If you like fresh, zesty and texture this is for you!
Really quick and easy to make and works a treat with frozen peas until fresh peas are in season (June).
You could try substituting the dill with mint (but use less because mint easily overpowers everything else) or do half -and-half.
Blobbed onto toasted sourdough or Ryvita pumpkin seed crackers or scooped up with individual little gem lettuce leaves…
No picture I am afraid: I was in too much of a hurry to take one when preparing for the WFU meeting and so greedy to eat the left-overs the next day I forgot…
I can tell you it looks beautiful: pea-green (obviously) with flecks of dark green + bright white.
Waitrose sell bags of ready washed pea shoot which would make a lovely garnish, but why not grow your own?

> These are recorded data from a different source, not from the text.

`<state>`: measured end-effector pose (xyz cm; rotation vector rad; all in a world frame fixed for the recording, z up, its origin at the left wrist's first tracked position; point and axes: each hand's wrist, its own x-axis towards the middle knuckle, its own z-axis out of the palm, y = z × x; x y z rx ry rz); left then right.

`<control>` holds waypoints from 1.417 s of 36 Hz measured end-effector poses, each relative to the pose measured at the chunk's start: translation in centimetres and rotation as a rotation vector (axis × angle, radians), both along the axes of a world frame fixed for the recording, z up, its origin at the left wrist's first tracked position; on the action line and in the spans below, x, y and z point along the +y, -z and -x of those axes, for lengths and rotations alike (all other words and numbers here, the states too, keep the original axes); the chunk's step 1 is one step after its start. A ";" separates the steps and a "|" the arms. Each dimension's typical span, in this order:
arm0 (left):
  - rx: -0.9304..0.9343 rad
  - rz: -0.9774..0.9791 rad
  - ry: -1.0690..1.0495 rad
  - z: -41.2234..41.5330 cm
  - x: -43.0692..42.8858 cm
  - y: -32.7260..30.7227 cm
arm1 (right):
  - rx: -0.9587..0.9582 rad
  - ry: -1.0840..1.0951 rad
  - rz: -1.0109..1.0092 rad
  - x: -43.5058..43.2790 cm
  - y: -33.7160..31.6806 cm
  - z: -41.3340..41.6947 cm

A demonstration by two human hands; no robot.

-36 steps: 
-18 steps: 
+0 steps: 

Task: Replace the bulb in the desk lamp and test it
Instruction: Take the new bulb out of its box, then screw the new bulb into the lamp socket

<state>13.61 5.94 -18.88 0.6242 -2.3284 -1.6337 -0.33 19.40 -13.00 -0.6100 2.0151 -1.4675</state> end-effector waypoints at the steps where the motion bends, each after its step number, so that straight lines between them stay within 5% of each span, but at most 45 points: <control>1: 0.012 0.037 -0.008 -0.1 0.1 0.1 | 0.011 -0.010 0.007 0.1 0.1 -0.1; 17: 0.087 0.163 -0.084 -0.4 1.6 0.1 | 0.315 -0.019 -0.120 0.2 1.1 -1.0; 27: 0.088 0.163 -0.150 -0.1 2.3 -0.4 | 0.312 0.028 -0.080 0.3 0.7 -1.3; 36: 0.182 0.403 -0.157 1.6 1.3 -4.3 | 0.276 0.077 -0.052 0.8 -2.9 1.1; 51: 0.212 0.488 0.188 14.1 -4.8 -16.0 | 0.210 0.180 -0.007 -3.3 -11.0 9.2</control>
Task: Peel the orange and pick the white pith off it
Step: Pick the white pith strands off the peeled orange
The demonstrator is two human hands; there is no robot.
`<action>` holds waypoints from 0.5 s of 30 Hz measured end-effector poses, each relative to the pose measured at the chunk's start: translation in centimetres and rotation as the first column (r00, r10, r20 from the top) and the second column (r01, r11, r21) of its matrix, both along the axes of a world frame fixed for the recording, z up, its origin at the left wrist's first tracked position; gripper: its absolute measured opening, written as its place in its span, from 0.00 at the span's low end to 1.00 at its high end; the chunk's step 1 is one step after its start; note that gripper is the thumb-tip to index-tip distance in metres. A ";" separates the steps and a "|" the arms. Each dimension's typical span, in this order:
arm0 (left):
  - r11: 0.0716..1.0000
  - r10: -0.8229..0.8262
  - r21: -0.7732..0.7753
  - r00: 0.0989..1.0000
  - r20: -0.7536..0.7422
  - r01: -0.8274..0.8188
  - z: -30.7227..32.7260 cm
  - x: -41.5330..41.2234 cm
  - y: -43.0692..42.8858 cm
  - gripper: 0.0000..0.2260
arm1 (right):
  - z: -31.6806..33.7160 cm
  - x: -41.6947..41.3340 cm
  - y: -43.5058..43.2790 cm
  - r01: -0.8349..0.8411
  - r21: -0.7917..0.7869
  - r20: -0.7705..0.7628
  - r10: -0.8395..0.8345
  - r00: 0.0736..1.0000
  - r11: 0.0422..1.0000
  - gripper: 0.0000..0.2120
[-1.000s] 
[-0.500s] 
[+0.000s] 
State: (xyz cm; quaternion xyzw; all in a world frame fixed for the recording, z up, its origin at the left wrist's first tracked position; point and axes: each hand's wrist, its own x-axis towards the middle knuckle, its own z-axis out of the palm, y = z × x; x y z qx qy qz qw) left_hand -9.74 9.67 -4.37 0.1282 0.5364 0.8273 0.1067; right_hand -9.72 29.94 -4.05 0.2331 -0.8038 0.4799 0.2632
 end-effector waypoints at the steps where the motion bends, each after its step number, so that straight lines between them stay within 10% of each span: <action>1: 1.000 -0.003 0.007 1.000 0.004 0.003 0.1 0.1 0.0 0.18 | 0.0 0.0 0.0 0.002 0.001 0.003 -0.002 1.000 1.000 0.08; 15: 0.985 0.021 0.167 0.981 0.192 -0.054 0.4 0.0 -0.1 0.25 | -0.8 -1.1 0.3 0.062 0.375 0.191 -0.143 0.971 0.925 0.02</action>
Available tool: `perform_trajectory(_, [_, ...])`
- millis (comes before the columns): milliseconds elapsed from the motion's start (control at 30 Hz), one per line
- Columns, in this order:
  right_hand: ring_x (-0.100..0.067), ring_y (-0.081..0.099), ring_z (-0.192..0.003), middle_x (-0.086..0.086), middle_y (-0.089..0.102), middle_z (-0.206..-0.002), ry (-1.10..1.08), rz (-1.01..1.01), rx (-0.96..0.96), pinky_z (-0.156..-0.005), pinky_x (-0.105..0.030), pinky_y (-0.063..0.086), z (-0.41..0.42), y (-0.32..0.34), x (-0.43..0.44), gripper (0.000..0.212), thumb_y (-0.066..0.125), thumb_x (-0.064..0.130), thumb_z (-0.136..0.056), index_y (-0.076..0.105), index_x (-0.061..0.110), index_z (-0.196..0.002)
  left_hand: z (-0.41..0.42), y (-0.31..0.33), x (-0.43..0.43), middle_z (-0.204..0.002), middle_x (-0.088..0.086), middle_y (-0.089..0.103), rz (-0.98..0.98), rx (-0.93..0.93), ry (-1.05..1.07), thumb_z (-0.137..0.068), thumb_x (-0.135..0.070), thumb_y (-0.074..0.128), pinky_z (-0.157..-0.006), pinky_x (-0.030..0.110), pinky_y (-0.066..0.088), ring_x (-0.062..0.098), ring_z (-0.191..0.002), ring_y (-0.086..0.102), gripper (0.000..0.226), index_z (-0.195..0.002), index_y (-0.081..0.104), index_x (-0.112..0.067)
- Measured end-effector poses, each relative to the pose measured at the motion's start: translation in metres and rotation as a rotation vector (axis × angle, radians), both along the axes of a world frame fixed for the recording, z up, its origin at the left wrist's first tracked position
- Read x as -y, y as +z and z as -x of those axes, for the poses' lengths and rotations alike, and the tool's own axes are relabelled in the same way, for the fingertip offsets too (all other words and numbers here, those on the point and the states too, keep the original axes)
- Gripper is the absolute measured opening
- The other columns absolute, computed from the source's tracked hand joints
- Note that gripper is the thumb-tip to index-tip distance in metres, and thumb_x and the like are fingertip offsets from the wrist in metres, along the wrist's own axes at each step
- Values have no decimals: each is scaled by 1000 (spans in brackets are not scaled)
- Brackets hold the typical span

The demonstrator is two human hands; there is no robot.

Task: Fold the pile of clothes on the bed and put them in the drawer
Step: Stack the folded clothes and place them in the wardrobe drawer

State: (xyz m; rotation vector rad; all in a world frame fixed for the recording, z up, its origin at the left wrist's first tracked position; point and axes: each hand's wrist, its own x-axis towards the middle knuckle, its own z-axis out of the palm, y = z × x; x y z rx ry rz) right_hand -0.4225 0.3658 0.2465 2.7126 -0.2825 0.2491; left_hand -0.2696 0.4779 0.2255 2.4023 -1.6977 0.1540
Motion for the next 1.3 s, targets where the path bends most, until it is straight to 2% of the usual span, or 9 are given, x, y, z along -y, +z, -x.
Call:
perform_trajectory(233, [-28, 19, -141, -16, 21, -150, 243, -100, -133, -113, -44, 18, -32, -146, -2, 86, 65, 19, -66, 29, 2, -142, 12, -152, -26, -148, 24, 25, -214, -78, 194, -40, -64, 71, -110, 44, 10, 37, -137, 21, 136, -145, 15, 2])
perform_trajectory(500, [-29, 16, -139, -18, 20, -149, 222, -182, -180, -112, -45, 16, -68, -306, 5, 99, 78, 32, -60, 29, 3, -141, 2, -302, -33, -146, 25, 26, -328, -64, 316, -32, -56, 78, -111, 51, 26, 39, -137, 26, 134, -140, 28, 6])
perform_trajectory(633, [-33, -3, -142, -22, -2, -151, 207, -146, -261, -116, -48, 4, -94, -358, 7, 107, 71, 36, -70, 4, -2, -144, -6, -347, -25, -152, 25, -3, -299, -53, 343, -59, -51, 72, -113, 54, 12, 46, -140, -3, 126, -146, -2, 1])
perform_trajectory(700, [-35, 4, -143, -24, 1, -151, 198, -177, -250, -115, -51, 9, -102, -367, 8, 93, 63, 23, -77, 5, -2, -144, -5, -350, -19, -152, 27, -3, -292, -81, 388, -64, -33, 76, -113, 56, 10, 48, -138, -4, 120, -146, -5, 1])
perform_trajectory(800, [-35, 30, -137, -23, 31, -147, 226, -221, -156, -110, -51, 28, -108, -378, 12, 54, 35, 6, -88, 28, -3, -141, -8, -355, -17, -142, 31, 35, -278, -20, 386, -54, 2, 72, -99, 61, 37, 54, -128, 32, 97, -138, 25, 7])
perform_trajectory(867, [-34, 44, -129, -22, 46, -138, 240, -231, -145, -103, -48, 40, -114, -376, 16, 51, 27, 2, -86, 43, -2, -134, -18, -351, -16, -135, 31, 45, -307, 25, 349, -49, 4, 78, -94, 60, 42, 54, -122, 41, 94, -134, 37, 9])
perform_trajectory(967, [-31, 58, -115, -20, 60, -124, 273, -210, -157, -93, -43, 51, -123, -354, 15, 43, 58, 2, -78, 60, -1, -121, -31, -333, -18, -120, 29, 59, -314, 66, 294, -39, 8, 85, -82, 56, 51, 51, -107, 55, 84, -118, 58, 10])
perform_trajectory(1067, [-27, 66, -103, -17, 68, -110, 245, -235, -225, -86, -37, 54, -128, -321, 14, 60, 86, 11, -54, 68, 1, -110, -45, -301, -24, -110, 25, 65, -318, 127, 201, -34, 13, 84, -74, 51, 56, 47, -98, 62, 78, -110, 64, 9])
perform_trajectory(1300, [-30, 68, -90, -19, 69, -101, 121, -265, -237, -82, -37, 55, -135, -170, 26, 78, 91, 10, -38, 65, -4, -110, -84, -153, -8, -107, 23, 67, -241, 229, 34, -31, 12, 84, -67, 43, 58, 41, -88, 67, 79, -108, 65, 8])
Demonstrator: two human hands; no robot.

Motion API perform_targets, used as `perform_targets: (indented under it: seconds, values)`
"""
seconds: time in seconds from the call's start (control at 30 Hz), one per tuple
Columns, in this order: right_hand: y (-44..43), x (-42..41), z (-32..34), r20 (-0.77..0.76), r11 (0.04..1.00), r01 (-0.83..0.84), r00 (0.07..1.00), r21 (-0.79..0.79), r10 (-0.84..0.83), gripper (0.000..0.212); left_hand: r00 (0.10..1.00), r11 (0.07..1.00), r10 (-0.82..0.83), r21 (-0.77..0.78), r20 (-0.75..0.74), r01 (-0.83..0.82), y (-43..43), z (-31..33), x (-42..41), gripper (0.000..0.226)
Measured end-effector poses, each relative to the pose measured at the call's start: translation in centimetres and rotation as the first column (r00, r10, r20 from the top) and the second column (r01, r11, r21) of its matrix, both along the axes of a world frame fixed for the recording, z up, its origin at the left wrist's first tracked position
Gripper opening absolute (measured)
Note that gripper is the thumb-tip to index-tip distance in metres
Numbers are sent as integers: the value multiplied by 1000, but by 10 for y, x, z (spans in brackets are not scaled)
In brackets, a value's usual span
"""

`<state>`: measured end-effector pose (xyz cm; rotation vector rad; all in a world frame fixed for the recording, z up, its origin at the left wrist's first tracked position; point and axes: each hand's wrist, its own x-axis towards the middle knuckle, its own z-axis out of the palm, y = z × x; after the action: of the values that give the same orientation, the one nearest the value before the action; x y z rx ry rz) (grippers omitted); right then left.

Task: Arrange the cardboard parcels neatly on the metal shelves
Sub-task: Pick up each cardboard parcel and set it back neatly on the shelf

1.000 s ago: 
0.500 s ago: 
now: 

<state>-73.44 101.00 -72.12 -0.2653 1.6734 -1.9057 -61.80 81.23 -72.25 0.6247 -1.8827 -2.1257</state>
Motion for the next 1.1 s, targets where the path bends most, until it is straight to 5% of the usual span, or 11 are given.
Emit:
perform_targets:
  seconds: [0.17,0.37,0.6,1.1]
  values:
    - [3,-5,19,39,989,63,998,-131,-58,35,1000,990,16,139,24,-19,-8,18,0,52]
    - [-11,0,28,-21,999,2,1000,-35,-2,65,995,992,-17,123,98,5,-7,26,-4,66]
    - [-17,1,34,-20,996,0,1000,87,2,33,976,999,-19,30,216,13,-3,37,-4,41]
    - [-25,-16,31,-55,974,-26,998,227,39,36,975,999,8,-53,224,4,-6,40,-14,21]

A lot cheaper and fun.
Serves 4 as a starter
You will need:
150g peas (podded weight if using fresh)
1 garlic clove, green shoot removed and chopped very finely or use a garlic press or pestle & mortar
4 tbsp finely snipped fresh dill
100g Feta, crumbled
25g freshly grated Parmesan
2 tbsp lemon juice
2.5 tbsp olive oil (I have just opened a bottle of 2009 oil from the Fattoria La Vialla estate in Italy – very grassy + peppery, delish!)
This is what you do:
1. blitz the peas in a food processor: pulse for short burst, you want the peas to retain some shape. If using frozen, don’t bother defrosting the peas first.
2. tip into a bowl
3. add all the other ingredients and mix lightly until paste-like
4. check the seasoning: you’ll probably want to add some freshly ground black pepper but won’t need to add salt because the Feta and Parmesan add enough
5. now you are ready to tuck in but have a good sniff (or lung full) first: Spring on a plate!